Records supplied Block Start

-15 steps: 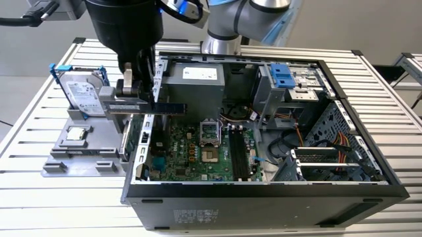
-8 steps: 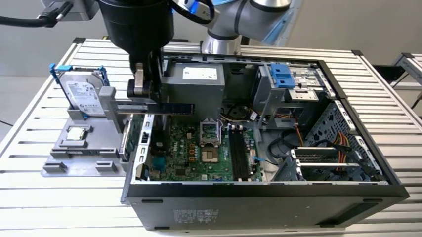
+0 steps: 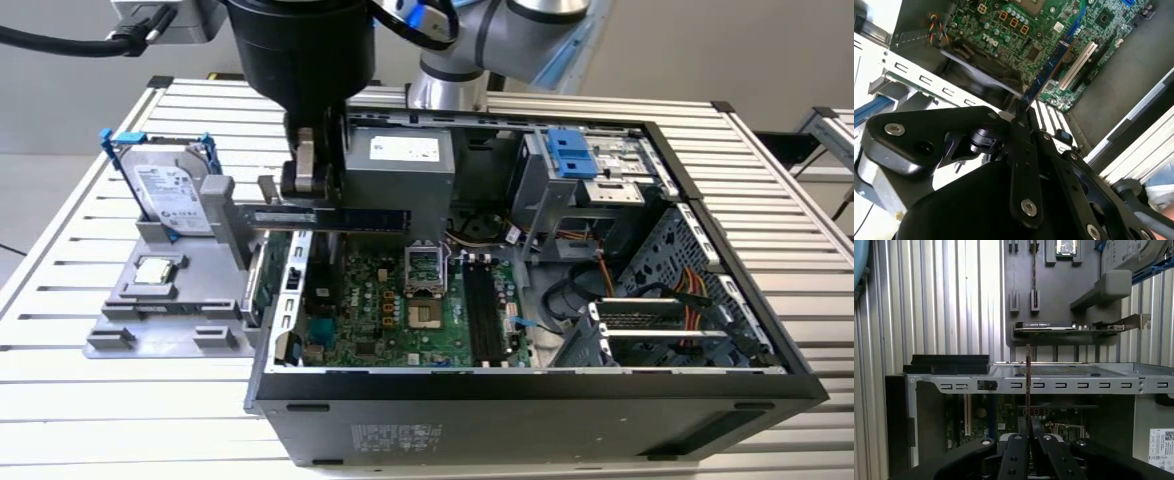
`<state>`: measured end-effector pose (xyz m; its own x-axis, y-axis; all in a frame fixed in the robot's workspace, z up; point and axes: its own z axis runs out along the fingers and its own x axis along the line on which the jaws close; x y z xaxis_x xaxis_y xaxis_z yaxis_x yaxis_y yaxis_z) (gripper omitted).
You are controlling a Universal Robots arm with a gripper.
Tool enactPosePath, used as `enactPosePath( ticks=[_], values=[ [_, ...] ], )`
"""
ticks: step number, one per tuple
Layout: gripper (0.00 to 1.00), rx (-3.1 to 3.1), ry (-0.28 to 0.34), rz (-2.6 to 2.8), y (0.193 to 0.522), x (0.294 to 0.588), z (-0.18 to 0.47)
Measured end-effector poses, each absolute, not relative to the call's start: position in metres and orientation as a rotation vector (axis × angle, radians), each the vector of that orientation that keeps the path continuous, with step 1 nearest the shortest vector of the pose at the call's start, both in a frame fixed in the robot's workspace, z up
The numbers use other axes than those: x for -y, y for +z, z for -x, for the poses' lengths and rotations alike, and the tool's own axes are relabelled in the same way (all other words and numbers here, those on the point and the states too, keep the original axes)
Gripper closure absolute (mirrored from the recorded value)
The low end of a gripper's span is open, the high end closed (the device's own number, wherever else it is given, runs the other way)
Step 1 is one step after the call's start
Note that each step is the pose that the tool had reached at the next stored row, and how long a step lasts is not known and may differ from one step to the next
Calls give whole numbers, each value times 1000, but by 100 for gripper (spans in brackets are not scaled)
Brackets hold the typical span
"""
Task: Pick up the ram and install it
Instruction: 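Pick up the ram and move it above insertion slot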
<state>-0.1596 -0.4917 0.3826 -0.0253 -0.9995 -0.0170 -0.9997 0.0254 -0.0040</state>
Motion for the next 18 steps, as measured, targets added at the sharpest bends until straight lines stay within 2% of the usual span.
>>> enactPosePath(
  ticks=[18],
  values=[
    [100, -2240, 17, 2184, 383, 492, 127]
  ],
)
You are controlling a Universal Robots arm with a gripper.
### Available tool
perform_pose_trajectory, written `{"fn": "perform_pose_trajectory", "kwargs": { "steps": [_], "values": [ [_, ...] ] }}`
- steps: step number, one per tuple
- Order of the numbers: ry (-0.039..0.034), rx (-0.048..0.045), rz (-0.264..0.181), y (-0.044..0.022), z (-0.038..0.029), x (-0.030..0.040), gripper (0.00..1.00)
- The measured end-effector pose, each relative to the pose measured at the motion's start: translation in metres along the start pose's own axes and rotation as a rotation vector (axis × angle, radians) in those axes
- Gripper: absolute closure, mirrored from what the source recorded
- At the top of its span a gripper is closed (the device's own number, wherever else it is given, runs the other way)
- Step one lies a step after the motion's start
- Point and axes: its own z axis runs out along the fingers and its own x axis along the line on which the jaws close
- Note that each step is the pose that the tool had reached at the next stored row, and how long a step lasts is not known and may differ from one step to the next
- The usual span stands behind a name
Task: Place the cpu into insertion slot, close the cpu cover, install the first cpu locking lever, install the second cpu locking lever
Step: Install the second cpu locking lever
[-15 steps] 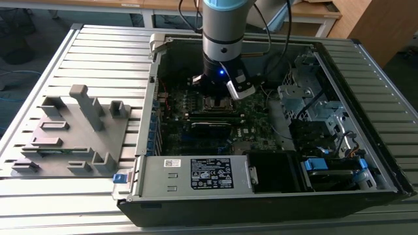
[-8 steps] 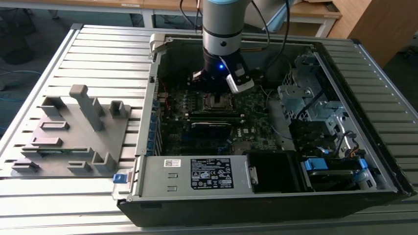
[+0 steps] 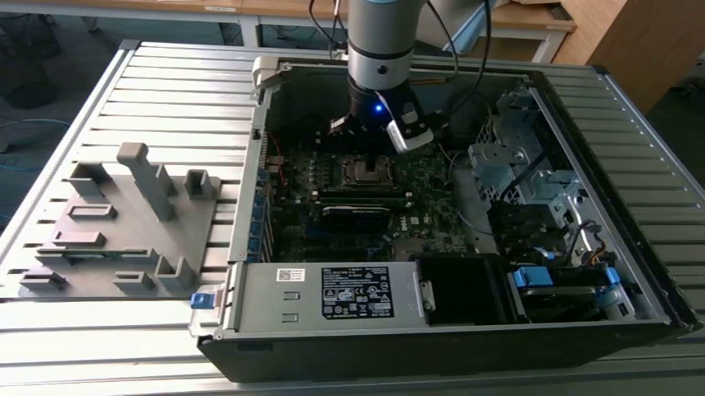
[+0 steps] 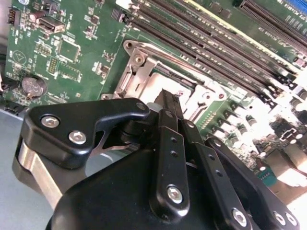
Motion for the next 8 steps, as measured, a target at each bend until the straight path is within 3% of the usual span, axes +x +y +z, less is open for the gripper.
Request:
{"fn": "perform_pose_trajectory", "kwargs": {
  "steps": [8],
  "values": [
    [0.0,0.0018,0.0,0.0,0.0,-0.0001,0.9]
  ]
}}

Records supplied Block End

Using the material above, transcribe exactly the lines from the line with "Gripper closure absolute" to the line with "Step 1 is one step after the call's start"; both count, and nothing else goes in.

■ Written solution
Gripper closure absolute (mirrored from the recorded value)
The low end of a gripper's span is open, the high end closed (the device's own number, wherever else it is given, runs the other way)
Step 1 is one step after the call's start

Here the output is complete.